January 25, 2013
Lugar, Hamilton agree: It's about the students
By Mike Leonard
January 25, 2013, last update: 1/25 @ 12:36 am
The mutual admiration that former Congress members Richard Lugar and Lee Hamilton hold for each other was reiterated by each in brief interviews following Thursday's announcement that the two men are joining the Indiana University faculty.
Both also expressed another strong sentiment in separate interviews.
"What's most thrilling is the opportunity to work with the students," former U.S. Rep. Hamilton said. "It's stimulating."
Lugar was more expansive on the subject. "I knew I wanted to work with students. We've had hundreds of student interns in our office for varying periods of time, usually with very intense practice," he said. "In other words, they were heavily involved in the work I was doing for weeks and sometimes months."
The long-serving senator said he often looked for other opportunities for bright and dedicated students after their internships were over, sending them to the State Department and other areas of the federal government. "In many ways, working with these students has been the most exciting aspect of my public service," he said.
In response to a question, Lugar said he was excited about the opportunity to discuss and emphasize the importance of diplomacy in his new role in the School of Global and International Studies.
"I do hope I can instill that diplomacy matters and the rest of the world matters," he said. "I've come to the conclusion that the attacks upon all of us are unlikely to be by armies, but, rather, the disruption of our communications or by the hacking of our computers and the cloud and so forth. Or it may be the problems that come from climate change or global health menaces promulgated by others who do not wish us well."
Lugar said the configuration of IU's new school looks ideally suited to contribute to a more peaceful world through its vast resources in language instruction and area studies. "We face very complex problems that require a lot of language skills and skills in understanding the cultures of other nations. And when I talk about the need for diplomacy, I mean speaking to people, writing to people, understanding people, and that requires some understanding of where they're coming from in terms of their politics, their religion, their language."
IU President Michael McRobbie, who was beaming throughout the formal announcement and afterward, said, "The fact that they're willing to attach their prestige and standing to the school says something about their assessment of what we have here.
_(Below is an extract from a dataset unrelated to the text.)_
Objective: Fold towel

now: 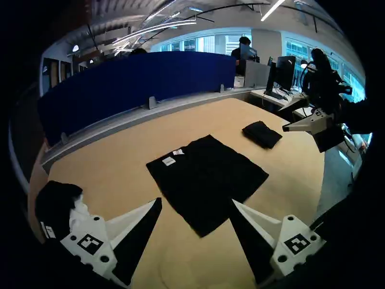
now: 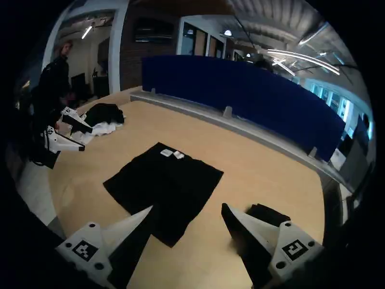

Both of them know this place pretty well.
"Here are two guys who have been in the engine room of foreign policy-making at the deepest possible level," he said. "For a lengthy period of time, either as chairs or members of those committees. They've worked directly with presidents, secretaries of state, secretaries of defense, heads of other parties and so on. It's hard to believe that any other school in the country would have anything better than this."
Bloomington Provost Lauren Robel called the experience of her new faculty members extraordinary. "They've lived the paradigm shift from the Cold War to the post-9/11 world," she said. "There's no one who knows it more deeply than they do. This is a great day for Indiana University."